A stretch of the entries below is to be set down exactly, running from the line with "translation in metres" through the line with "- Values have", both included, and no other line.

• • • • • • •

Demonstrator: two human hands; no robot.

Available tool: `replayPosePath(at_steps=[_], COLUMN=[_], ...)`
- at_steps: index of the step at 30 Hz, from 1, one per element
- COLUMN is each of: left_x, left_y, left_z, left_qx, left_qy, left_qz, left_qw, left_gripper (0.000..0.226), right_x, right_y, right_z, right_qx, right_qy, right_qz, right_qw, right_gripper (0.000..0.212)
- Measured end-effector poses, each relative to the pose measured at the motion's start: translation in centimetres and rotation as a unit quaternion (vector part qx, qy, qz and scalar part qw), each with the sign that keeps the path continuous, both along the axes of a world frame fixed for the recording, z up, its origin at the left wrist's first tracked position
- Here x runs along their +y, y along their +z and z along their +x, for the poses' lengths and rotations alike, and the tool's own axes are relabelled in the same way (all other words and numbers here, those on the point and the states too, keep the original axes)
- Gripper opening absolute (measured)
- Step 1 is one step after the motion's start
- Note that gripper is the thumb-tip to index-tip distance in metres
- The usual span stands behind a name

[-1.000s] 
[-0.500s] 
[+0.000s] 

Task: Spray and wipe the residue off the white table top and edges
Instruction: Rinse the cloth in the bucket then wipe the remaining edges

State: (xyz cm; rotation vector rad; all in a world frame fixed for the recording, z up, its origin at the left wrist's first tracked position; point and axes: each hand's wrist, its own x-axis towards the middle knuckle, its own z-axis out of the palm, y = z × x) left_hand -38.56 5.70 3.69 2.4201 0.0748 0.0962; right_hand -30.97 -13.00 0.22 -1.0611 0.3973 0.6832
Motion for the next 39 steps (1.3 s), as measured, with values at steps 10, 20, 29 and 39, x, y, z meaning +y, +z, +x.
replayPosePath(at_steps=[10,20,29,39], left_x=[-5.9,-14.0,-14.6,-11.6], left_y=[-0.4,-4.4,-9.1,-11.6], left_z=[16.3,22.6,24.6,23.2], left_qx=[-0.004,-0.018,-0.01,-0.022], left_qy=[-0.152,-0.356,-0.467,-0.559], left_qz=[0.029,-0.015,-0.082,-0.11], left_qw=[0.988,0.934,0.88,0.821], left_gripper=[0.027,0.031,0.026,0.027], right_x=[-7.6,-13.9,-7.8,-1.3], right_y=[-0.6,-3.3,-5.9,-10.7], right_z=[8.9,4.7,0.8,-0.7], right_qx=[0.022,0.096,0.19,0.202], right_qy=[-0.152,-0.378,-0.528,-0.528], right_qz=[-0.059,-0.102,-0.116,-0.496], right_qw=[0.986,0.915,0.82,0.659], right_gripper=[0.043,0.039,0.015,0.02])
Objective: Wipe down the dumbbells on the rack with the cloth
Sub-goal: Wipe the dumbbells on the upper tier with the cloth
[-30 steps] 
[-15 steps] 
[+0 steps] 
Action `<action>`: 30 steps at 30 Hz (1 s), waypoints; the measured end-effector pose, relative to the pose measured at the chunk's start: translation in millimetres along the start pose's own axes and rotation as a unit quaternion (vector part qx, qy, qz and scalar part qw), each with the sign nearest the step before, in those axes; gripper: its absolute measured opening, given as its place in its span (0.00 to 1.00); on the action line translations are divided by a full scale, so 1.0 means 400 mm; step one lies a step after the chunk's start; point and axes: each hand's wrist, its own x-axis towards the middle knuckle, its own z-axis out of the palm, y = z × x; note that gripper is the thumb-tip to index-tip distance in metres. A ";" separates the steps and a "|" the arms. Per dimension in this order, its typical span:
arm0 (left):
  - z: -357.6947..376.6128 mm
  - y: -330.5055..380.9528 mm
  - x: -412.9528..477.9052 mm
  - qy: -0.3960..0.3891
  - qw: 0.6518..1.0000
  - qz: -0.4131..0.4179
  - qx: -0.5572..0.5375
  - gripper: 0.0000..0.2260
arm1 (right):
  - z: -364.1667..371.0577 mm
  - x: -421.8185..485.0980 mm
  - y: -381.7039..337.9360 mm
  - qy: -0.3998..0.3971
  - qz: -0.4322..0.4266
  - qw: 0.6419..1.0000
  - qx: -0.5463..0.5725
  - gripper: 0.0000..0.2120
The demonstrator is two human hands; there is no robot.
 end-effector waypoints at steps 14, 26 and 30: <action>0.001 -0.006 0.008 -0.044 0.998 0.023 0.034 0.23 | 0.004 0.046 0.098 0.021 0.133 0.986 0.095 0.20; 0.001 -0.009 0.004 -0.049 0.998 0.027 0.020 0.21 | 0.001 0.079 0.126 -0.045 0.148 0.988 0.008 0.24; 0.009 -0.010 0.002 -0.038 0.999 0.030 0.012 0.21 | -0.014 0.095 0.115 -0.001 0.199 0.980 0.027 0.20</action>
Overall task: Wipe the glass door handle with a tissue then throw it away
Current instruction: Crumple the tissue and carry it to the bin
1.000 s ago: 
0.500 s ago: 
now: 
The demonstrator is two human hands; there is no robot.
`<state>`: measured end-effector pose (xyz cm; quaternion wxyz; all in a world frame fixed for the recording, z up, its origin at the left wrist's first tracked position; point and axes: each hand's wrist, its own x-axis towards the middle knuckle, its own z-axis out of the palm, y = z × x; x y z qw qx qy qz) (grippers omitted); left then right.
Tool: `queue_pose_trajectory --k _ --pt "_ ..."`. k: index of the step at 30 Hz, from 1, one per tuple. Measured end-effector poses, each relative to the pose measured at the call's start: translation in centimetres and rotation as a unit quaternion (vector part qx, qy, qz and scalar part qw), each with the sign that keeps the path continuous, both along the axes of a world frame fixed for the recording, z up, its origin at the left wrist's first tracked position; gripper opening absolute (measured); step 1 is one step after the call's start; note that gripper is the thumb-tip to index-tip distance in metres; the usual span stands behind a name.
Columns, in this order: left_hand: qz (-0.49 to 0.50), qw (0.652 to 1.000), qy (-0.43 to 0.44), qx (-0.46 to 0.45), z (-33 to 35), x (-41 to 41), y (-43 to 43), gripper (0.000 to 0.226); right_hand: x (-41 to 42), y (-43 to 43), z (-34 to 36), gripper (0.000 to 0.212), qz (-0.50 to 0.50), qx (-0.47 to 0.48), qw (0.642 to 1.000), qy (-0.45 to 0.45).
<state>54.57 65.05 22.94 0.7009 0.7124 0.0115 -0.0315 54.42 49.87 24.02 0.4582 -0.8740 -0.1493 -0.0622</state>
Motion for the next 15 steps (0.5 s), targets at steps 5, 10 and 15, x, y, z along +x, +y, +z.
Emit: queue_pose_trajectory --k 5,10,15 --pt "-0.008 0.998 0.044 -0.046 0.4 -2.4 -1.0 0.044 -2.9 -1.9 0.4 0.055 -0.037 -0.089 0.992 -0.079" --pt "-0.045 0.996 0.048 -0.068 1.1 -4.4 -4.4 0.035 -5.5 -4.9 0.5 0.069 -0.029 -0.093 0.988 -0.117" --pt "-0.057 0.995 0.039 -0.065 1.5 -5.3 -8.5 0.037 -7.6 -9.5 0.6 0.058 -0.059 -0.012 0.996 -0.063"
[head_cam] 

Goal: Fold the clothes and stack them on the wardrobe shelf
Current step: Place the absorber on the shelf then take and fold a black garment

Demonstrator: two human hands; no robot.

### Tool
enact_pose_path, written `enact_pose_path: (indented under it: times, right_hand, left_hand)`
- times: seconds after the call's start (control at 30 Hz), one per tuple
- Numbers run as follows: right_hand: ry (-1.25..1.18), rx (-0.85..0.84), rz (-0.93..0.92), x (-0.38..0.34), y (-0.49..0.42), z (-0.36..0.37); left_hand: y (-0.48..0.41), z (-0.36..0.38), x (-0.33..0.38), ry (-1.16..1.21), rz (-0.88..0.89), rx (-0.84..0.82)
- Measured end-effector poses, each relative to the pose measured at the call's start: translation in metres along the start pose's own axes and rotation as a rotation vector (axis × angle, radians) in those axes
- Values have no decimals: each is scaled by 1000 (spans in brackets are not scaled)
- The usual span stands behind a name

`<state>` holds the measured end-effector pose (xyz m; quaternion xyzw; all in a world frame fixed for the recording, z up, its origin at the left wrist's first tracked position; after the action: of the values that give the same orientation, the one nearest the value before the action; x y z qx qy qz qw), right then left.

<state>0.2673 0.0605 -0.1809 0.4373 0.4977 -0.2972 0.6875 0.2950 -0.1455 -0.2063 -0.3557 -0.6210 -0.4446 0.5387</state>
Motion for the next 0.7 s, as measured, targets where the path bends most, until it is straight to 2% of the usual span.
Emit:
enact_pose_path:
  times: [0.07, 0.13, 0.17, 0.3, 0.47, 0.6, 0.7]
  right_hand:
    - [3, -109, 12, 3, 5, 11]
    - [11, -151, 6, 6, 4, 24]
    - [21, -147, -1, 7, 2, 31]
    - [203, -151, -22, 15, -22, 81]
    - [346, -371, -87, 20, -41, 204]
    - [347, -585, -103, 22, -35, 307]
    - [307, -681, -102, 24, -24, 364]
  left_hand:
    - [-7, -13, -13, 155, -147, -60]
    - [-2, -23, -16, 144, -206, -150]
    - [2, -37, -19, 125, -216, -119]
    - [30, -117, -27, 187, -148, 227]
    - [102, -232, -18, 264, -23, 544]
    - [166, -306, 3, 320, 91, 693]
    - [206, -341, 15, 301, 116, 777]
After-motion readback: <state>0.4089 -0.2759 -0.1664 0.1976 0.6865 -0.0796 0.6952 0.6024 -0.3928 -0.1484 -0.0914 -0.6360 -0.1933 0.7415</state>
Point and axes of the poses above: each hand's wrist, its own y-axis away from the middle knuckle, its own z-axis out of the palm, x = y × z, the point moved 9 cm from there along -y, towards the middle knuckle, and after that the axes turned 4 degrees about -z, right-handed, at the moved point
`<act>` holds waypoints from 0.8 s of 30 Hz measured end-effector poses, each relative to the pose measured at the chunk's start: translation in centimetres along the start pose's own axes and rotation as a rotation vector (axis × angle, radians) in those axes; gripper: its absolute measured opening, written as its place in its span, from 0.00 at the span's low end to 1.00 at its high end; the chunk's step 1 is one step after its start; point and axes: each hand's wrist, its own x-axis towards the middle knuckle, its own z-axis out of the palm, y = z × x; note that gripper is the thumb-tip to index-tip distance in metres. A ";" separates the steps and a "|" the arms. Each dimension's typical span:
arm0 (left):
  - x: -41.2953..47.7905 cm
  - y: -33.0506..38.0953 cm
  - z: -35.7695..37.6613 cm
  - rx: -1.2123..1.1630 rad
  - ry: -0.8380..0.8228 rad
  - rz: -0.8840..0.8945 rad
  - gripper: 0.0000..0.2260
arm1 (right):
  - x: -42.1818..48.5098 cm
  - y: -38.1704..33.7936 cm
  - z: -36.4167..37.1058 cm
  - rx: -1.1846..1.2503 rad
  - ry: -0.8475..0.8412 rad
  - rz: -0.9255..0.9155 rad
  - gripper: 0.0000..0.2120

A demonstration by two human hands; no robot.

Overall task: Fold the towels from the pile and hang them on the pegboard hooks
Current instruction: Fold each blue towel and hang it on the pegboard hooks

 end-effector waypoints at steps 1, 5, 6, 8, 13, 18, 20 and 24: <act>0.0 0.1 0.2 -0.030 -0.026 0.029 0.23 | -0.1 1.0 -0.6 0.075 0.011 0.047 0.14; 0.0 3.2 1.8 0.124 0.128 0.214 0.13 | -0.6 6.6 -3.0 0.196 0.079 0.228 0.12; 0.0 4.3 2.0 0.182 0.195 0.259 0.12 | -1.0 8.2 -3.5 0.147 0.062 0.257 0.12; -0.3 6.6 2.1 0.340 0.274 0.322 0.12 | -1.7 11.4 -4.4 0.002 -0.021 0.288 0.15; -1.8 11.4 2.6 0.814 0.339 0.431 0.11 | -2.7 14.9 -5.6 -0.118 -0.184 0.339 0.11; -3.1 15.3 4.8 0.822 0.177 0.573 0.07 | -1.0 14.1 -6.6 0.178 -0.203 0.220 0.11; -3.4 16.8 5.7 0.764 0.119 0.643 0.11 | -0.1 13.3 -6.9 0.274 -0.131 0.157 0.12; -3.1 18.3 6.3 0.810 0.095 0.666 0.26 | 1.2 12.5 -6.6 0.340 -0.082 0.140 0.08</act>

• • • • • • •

* _THE COMPLETED TASK_:
- Measured end-effector poses, each relative to the pose measured at the call's start: translation in metres along the start pose's own axes and rotation as a rotation vector (axis × angle, radians) in those axes
- Values have no decimals: each is scaled by 1000 (spans in brackets are not scaled)

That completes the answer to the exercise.